What is Tokenization?
Tokenization is the process of splitting text into smaller units (tokens) that language models process. Tokens may be words, subwords, or characters. The tokenization strategy directly affects model vocabulary, efficiency, and ability to handle diverse languages and domains.
workBrowse NLP Engineer JobsTokenization is the critical first step in any NLP pipeline, converting raw text into the discrete units that models operate on. The choice of tokenization strategy has far-reaching implications for model performance, efficiency, and multilingual capability.

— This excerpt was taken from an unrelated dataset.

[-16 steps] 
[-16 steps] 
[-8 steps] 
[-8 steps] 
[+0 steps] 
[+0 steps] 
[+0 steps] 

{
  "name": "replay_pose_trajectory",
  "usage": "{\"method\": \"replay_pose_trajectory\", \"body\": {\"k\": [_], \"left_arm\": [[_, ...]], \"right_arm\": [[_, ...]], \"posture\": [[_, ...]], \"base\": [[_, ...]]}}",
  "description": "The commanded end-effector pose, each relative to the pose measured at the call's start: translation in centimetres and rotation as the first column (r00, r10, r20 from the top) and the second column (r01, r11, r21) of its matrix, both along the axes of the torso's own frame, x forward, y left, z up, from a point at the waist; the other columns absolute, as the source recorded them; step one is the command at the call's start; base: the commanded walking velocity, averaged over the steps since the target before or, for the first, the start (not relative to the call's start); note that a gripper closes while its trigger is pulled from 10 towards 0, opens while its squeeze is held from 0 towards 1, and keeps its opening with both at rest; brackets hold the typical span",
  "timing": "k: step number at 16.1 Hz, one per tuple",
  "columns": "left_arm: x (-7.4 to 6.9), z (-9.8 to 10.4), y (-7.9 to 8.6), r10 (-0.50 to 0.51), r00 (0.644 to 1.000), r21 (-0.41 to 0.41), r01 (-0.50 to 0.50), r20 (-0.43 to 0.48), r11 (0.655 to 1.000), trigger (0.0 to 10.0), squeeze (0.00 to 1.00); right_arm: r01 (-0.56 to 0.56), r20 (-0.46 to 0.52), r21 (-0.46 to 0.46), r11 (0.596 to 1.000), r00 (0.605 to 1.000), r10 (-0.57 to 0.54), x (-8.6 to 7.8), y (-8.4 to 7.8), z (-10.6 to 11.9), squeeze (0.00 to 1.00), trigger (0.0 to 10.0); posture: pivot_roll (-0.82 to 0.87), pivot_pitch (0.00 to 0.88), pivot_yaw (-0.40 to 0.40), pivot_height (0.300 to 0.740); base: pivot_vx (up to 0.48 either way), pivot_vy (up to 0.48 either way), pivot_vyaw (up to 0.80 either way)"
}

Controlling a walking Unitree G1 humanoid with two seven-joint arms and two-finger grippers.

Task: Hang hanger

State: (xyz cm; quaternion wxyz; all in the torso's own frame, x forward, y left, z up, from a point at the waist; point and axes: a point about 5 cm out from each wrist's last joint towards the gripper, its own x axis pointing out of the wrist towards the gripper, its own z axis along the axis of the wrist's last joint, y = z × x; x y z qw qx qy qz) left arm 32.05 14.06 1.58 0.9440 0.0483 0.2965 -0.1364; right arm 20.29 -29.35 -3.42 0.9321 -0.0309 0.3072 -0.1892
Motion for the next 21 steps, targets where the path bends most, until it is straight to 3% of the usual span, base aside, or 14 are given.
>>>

Modern LLMs predominantly use subword tokenization algorithms. Byte Pair Encoding (BPE) iteratively merges the most frequent character pairs to build a vocabulary of subword units. WordPiece (used by BERT) is similar but uses a likelihood-based criterion. SentencePiece operates directly on raw text without requiring pre-tokenization. Unigram tokenization starts with a large vocabulary and prunes it using a unigram language model.
Subword tokenization elegantly handles the vocabulary problem: it represents common words as single tokens for efficiency while decomposing rare words into meaningful subword pieces. The word "unhappiness" might be tokenized as ["un", "happi", "ness"], allowing the model to understand its meaning from components even if the full word is rare. This approach also enables multilingual models to handle different scripts and languages with a shared vocabulary.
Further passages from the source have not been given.